I’ve had a number of related posts on this topic, but I wanted to present a few new pictures and PDF documents that combine the 7 concentric hulls forming Platonic solid related sets of E8 vertices projected to 3D with vertices of five pairs of 24-cell objects.

These break down the E8 structure into familiar 3D objects, such as the icosahedron with its dual the dodecahedron, the icosidodecahdron, and the 16-cell with its dual the 8-cell (aka. Tesseract) combined to create the self-dual 24-cell.

The yellow spheres are those of the outer hull of singular 30 vertices of an icosidodecahedron.
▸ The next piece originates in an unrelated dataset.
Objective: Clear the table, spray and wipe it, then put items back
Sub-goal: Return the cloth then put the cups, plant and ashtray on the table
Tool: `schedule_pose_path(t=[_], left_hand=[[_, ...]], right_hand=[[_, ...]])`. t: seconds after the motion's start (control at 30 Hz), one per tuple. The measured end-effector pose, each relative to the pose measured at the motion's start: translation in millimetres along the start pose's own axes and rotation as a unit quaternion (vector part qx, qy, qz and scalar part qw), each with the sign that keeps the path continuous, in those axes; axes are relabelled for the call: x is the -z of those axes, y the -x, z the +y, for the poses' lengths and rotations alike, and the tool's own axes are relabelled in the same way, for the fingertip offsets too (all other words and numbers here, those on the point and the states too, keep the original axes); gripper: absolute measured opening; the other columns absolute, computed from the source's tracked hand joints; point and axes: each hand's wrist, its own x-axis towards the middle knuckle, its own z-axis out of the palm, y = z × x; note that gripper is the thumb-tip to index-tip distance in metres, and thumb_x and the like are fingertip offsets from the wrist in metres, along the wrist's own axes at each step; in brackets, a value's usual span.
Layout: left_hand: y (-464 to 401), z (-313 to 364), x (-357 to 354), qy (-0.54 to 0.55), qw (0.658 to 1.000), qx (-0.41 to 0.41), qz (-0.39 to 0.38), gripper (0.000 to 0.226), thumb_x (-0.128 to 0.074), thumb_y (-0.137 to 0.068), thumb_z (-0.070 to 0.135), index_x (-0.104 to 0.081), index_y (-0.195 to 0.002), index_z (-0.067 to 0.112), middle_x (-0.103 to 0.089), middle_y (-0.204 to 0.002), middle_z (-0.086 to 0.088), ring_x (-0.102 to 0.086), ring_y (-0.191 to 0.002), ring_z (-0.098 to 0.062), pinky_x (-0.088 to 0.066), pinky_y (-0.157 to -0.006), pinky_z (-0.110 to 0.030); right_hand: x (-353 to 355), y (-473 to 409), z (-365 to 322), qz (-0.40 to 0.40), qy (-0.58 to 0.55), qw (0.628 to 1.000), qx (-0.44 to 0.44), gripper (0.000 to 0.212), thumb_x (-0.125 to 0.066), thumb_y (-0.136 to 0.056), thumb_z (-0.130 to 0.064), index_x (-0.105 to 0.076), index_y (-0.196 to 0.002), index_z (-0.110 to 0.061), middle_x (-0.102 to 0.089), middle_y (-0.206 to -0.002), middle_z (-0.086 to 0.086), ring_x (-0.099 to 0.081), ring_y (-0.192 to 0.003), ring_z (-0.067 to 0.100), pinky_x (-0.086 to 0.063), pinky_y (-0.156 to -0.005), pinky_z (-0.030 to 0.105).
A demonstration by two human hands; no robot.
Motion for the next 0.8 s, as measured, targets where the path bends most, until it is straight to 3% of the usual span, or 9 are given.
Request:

The orange spheres are pairs of icosahedron or dodecahedron vertices. The edges with numbered vertices form one of five 24-cells in the 120 vertex H4Φ scaled 600-cell within E8. Specifically, it is the 3rd rotation (of 4 π/5 rotations) within the 96 vertices of the snub-24-cell.

You can see that 6 of the yellow vertices connect to the 24-cell. Rotating that 24-cell four times in 3-space by π/5 gives the connections to the rest of the vertices in H4Φ and completes the 30 vertex icosidodecahedron . The same is true for the 120 vertices of H4 using the corresponding 24-cell in H4.
a) 24-cell highlighting the 16-cell (red on-axis vertices) and 8-cell (blue off-axis vertices)

b) Snub 24-cell highlighting four π/5 rotations of the 24-cell (black) in red, green, blue, yellow.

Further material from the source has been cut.